■ WHAT NEEDS TO BE DONE: Every record below needs to be set down exactly. Pictures do not belong in the copy.

[[ SOURCE MATERIAL, beginning ]]

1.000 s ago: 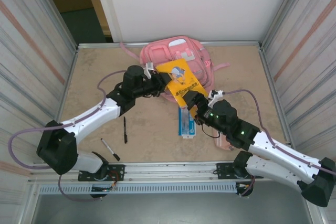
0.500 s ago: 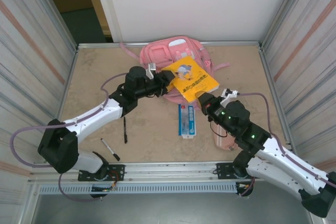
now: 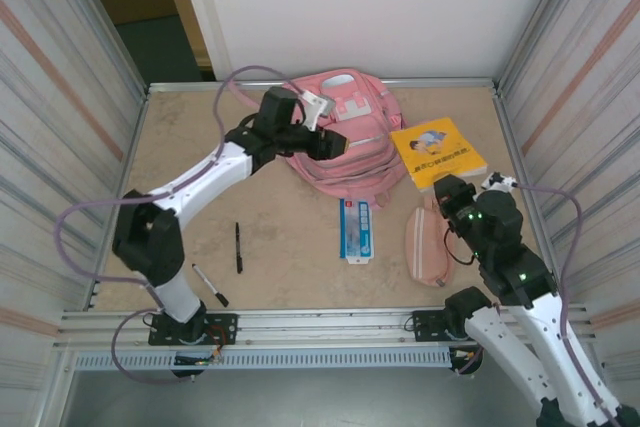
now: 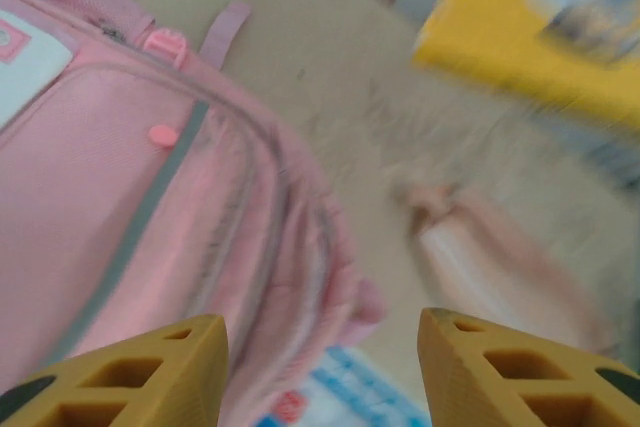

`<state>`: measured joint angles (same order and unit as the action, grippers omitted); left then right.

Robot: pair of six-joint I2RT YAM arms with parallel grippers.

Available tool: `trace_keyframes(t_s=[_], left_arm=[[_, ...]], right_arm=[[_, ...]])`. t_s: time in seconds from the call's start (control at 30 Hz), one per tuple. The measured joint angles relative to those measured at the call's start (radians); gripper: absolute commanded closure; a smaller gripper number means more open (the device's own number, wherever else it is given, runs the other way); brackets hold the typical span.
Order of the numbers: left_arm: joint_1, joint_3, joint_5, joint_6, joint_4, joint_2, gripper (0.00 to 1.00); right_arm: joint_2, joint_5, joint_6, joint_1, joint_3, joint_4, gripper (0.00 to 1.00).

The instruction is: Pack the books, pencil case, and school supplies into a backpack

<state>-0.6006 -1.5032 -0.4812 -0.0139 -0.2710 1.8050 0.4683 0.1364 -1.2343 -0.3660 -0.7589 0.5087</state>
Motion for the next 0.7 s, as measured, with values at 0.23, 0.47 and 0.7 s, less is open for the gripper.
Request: trace_keyframes(t_s=[0.23,0.47,0.7], left_arm=[[-0.064,-0.158,0.241,-0.373,-0.127,0.249,0.41],[-0.091,-0.224,0.389,-0.529,-0.108,0.374,0.66],[-0.094,-0.271,0.477,-0.536,-0.07,0.42,1.0]], right_arm=[[-0.001,-0.06,0.067,0.068,-0.011,0.102,1.0],[-0.027,-0.072,0.097,0.079,-0.021,0.177,1.0],[-0.053,-0.095,0.098,0.079,-0.023,0.207,1.0]])
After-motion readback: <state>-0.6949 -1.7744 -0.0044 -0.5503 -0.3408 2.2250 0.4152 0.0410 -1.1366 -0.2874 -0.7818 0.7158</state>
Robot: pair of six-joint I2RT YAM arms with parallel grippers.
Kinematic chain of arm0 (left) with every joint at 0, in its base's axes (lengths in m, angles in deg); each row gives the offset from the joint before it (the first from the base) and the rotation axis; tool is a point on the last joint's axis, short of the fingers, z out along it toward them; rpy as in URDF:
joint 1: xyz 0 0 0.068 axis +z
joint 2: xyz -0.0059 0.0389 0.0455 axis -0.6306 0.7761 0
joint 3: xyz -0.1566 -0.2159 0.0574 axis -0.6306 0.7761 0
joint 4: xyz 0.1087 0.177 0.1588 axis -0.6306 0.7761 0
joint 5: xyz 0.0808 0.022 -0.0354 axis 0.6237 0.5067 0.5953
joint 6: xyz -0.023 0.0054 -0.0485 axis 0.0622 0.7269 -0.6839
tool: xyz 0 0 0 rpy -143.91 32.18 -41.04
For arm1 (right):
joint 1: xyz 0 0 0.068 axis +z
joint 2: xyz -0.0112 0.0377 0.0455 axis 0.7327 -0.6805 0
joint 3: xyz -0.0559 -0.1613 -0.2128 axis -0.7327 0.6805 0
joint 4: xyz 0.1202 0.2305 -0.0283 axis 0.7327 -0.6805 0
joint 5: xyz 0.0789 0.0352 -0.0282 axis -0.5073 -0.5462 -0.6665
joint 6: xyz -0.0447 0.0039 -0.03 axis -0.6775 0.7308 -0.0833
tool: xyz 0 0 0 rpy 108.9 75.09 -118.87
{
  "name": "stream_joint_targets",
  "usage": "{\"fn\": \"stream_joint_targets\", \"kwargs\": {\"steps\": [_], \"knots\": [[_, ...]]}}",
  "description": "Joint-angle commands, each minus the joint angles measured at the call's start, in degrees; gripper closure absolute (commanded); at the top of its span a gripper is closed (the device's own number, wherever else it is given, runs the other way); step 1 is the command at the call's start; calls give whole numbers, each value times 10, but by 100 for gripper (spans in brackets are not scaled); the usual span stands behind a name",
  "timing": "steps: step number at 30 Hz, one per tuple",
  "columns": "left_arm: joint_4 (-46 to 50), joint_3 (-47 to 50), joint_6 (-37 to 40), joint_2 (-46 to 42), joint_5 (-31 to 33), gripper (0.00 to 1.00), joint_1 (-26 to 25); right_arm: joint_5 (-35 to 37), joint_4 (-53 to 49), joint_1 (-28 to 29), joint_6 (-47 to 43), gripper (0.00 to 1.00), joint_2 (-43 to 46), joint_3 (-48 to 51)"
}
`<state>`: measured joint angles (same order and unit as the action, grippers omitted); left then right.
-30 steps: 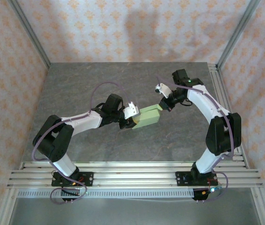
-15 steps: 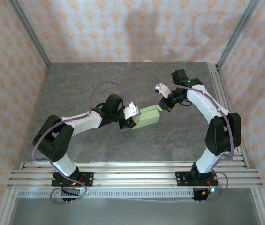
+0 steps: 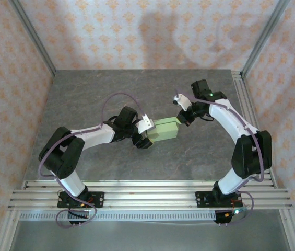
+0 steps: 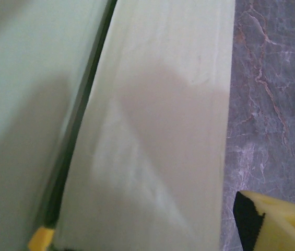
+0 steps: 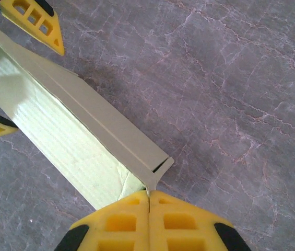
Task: Fold the paper box
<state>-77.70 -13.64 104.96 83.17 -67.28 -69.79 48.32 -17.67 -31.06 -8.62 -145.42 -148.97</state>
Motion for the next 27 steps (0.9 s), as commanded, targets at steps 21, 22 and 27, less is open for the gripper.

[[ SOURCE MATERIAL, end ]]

■ WRITTEN SOLUTION:
1.000 s ago: 
0.500 s ago: 
now: 
now: 

`<state>`: measured joint angles (same order and unit as the action, grippers omitted); left then right.

Robot: pair of six-joint I2RT YAM arms with parallel grippers.

Available tool: `trace_keyframes(t_s=[_], left_arm=[[_, ...]], right_arm=[[_, ...]])`. t_s: time in seconds from the call's start (control at 30 Hz), one per tuple. The measured joint angles relative to those measured at the call's start (radians); gripper: absolute commanded closure; a smaller gripper number means more open (the device's own number, wherever else it is given, runs the other way); brackets hold the typical span.
Order of the numbers: left_arm: joint_1, joint_3, joint_5, joint_6, joint_4, joint_2, gripper (0.00 to 1.00); right_arm: joint_2, joint_5, joint_6, joint_1, joint_3, joint_4, gripper (0.00 to 1.00).

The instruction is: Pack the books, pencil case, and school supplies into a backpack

<state>-0.6006 -1.5032 -0.4812 -0.0139 -0.2710 1.8050 0.4683 0.1364 -1.2343 -0.3660 -0.7589 0.5087</state>
Motion for the next 0.7 s, as measured, with values at 0.23, 0.47 and 0.7 s, less is open for the gripper.
Request: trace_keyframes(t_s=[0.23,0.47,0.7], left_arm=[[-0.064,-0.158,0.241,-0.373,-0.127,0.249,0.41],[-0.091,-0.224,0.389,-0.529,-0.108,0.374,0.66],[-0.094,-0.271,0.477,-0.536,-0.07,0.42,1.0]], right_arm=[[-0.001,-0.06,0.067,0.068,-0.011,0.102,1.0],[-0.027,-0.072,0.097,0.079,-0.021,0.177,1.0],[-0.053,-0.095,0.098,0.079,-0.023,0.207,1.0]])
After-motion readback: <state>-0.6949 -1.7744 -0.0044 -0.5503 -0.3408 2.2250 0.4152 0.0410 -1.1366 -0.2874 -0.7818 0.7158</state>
Robot: pair of six-joint I2RT YAM arms with parallel grippers.
Kinematic chain of arm0 (left) with every joint at 0, in its base's axes (lengths in m, angles in deg); each row gives the offset from the joint before it (the first from the base) and the rotation axis; tool is a point on the last joint's axis, short of the fingers, z out along it toward them; rpy as in URDF:
joint 1: xyz 0 0 0.068 axis +z
joint 2: xyz -0.0059 0.0389 0.0455 axis -0.6306 0.7761 0
joint 3: xyz -0.1566 -0.2159 0.0574 axis -0.6306 0.7761 0
joint 4: xyz 0.1087 0.177 0.1588 axis -0.6306 0.7761 0
joint 5: xyz 0.0808 0.022 -0.0354 axis 0.6237 0.5067 0.5953
joint 6: xyz -0.023 0.0054 -0.0485 axis 0.0622 0.7269 -0.6839
tool: xyz 0 0 0 rpy -143.91 32.18 -41.04
For arm1 (right):
joint 1: xyz 0 0 0.068 axis +z
joint 2: xyz -0.0112 0.0377 0.0455 axis 0.7327 -0.6805 0
joint 3: xyz -0.0559 -0.1613 -0.2128 axis -0.7327 0.6805 0
joint 4: xyz 0.1202 0.2305 -0.0283 axis 0.7327 -0.6805 0
joint 5: xyz 0.0789 0.0352 -0.0282 axis -0.5073 -0.5462 -0.6665
joint 6: xyz -0.0447 0.0039 -0.03 axis -0.6775 0.7308 -0.0833
tool: xyz 0 0 0 rpy 108.9 75.09 -118.87
{
  "name": "stream_joint_targets",
  "usage": "{\"fn\": \"stream_joint_targets\", \"kwargs\": {\"steps\": [_], \"knots\": [[_, ...]]}}",
  "description": "Joint-angle commands, each minus the joint angles measured at the call's start, in degrees; gripper closure absolute (commanded); at the top of its span a gripper is closed (the device's own number, wherever else it is given, runs the other way); step 1 is the command at the call's start; calls give whole numbers, each value times 10, but by 100 for gripper (spans in brackets are not scaled); the usual span stands behind a name",
  "timing": "steps: step number at 30 Hz, one per tuple",
  "columns": "left_arm: joint_4 (-46 to 50), joint_3 (-47 to 50), joint_6 (-37 to 40), joint_2 (-46 to 42), joint_5 (-31 to 33), gripper (0.00 to 1.00), joint_1 (-26 to 25); right_arm: joint_5 (-35 to 37), joint_4 (-53 to 49), joint_1 (-28 to 29), joint_6 (-47 to 43), gripper (0.00 to 1.00), joint_2 (-43 to 46), joint_3 (-48 to 51)"
}
`<state>`: measured joint angles (same order and unit as the action, grippers omitted); left then right.
-30 steps: 
-15 steps: 
+0 steps: 
+0 steps: 
+0 steps: 
Task: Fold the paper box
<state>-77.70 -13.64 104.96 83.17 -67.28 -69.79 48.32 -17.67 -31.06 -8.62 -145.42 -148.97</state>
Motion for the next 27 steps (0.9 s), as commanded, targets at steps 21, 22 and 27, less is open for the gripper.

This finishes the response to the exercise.